Please update the package in the PPA (https://launchpad.net/~michal-maloszewski99/+archive/ubuntu/apparmor-newppa-lp-1979879). It does not contain what is in this branch. In particular, samba won't start with the apparmor profile that is in the ppa because it's lacking the "k" fix that this branch has.

> Please update the package in the PPA (https://launchpad.net/~michal-maloszewski99/+archive/ubuntu/apparmor-newppa-lp-1979879). It does not contain what is in this branch.

Sorry, my mistake. The rwk change is in abstractions/samba, which ships in the apparmor package, not apparmor-profiles as the rest of the samba profiles.

There is no need for a new upload.

Something that I missed until now is that the ubuntu patches are in their own directory, so I think the patch we are adding here should follow that pattern:

debian/patches/fix-samba-bgqd-apparmor-profile.patch

should be in

debian/patches/ubuntu/fix-samba-bgqd-apparmor-profile.patch

And the path for it in debian/patches/series updated too.

@Andreas, done but there is a problem where the diff with series is above the diff with the patch.
I don't know why it has happened. I have added files to staging area in the correct order.
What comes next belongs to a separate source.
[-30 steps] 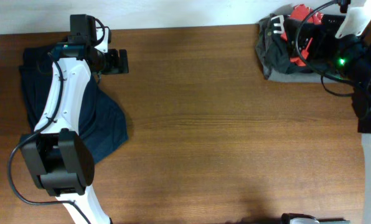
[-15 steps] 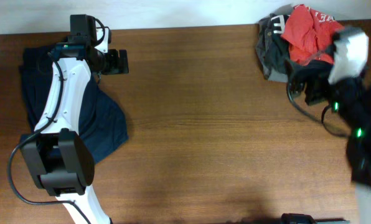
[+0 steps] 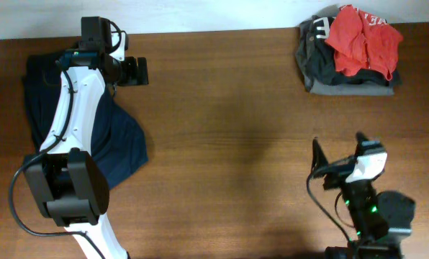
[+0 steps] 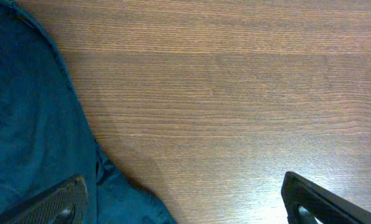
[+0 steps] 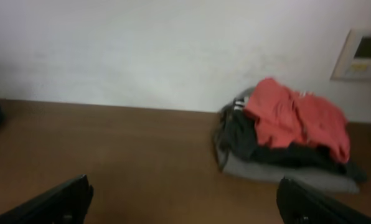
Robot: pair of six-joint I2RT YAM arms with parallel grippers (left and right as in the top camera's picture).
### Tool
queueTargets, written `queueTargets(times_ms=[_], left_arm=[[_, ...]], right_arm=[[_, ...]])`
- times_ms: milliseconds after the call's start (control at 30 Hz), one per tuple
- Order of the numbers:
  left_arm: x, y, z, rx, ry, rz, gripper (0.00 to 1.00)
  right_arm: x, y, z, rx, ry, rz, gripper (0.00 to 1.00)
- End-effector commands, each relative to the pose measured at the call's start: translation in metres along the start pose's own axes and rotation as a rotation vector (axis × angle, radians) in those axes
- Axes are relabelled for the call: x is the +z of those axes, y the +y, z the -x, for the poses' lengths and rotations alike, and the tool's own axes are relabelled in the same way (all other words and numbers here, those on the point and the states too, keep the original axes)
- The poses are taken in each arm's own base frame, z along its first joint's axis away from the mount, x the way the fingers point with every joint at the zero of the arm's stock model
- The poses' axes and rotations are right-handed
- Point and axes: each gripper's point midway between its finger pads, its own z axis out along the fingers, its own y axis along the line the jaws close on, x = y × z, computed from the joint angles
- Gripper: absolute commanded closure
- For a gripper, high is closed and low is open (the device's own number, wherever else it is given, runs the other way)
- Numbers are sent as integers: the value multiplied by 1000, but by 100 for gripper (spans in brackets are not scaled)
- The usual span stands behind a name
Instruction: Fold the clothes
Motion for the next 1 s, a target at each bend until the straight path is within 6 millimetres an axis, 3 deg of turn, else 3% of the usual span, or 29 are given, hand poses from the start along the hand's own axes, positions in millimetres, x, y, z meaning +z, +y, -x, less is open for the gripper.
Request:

I didn't bump into something like that before. Moreover I think there is some problem because when I have used 'git reflog' to restore commits - I have seen that previous diffs which were correct are in reverse order now.
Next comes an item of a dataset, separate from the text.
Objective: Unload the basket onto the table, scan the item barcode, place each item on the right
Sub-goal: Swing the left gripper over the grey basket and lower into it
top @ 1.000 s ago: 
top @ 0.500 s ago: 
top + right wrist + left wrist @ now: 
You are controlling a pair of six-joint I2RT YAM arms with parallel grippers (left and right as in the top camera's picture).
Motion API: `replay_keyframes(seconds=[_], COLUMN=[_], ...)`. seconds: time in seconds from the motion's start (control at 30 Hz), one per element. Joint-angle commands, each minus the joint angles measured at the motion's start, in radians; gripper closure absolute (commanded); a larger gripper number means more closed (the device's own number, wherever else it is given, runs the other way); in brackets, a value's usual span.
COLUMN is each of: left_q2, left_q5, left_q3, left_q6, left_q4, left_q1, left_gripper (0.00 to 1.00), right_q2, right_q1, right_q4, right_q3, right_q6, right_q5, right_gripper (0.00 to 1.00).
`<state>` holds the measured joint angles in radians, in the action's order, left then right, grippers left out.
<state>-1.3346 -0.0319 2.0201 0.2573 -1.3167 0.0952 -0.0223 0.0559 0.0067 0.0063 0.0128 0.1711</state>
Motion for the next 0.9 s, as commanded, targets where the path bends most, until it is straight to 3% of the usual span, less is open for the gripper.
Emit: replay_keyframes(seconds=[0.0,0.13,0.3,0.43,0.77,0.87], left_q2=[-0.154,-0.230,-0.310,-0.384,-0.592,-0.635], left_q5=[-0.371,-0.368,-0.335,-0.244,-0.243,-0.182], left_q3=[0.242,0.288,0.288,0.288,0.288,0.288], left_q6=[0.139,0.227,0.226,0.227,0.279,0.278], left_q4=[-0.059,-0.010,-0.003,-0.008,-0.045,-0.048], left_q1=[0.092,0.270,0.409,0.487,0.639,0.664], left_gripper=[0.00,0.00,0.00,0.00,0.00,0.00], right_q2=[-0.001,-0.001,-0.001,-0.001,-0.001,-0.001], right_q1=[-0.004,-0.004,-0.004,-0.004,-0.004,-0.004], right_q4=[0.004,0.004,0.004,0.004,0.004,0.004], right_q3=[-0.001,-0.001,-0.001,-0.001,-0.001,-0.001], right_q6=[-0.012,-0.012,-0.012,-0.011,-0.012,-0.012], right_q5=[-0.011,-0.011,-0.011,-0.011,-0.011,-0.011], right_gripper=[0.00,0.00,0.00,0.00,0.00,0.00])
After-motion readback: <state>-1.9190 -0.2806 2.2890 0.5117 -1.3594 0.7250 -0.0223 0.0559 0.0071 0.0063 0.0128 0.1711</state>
> @Andreas, done but there is a problem where the diff with series is above the diff with the patch.

This is fine and nothing to worry about.

This looks good, +1.

But let's park it for now, because the samba apparmor profiles in kinetic need work. I tested them there, and found out many changes are needed, and filed https://bugs.launchpad.net/ubuntu/+source/apparmor/+bug/1990692 for it. Let's wait for the apparmor team to update the package there.

I'm going to approve this MP, but please move it back to "work in progress" while we wait for kinetic's apparmor to be updated. In that way we will have a record of the +1, but at the same time remove this MP from the status page for the time being.
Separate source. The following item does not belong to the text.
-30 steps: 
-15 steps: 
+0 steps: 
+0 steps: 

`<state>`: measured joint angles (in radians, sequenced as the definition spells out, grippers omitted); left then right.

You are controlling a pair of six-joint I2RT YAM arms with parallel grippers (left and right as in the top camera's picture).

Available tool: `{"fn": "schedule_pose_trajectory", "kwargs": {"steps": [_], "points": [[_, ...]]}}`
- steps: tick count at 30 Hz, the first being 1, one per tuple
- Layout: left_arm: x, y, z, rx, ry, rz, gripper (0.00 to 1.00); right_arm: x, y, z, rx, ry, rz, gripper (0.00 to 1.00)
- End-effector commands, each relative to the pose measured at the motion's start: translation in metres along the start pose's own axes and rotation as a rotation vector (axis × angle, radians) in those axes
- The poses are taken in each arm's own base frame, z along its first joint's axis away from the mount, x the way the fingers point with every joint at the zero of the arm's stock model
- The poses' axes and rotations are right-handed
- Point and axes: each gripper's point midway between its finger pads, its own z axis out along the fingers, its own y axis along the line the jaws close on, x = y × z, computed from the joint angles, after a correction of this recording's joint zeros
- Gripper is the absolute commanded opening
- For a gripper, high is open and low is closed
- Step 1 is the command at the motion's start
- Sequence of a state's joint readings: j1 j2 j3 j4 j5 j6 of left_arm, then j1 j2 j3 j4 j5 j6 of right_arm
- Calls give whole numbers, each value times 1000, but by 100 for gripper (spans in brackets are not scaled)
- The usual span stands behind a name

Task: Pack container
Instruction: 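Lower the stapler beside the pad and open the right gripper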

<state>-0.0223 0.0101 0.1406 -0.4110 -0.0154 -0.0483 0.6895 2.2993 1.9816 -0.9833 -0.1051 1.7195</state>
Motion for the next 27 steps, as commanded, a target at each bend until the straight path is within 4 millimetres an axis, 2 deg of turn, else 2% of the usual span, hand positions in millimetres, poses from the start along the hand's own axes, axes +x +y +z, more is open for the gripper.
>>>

Done, changed for 'work in progress'

I checked kinetic, found one more issue there[1], but I think it doesn't affect jammy, so we don't need to change anything here. I'll do one more pass on jammy with that in mind, though, just to be sure.

1. https://bugs.launchpad.net/ubuntu/+source/apparmor/+bug/1993572

I'm afraid I found one more thing. Quite the rabbit hole this bug! :)

When actually trying to print something, with a real printer and such, got this DENIED:

[Thu Oct 20 21:26:04 2022] audit: type=1400 audit(1666301164.453:146): apparmor="DENIED" operation="open" profile="samba-bgqd" name="/var/cache/samba/printing/hpcolor.tdb" pid=3711 comm="samba-bgqd" requested_mask="wrc" denied_mask="wrc" fsuid=0 ouid=0

So we need a rule like this in the samba-bgqd profile:

/var/cache/samba/printing/*.tdb rwk,

This is pretty much the same thing we need in kinetic[1], but the samba version there is different and the printing system changed such that it's another daemon that needs that rule in kinetic, and not samba-bgqd like is the case in focal.

Could you please add that rule above to the samba-bgqd profile? And adjust the patch description (DEP3 header).

1. https://bugs.launchpad.net/ubuntu/+source/apparmor/+bug/1993572

Let's change the DEP3 description to this:
Description: Fix samba apparmor profiles wrt samba-bgqd
 The installation path of samba-bgqd in Ubuntu Jammy does not match the
 corresponding apparmor profiles where it's used. In Ubuntu Kinetic and later,
 that path was fixed in the samba packaging, so this patch is not needed there.
 .
 Once samba-bgqd was referenced in the correct path and allowed to start, more
 tweaks were needed for this profile to allow it to run properly:
 - locking ("k") of tdb files in /run/samba
 - read/write access to printer tdb files in /var/cache/samba/printing

For the commit message that adds the patch (currently dbc8179ae0d965b421b0ea277bec4fe9fa1d158d), I would suggest to use the same text as in d/changelog, which is generic enough. Then we leave the details in the dep3 header.

Done

Tested and all good, even on arm64 (so that @multiarch trick worked just fine). I hope by monday LL will be open, then we can make this same last change to the apparmor package in the devel release.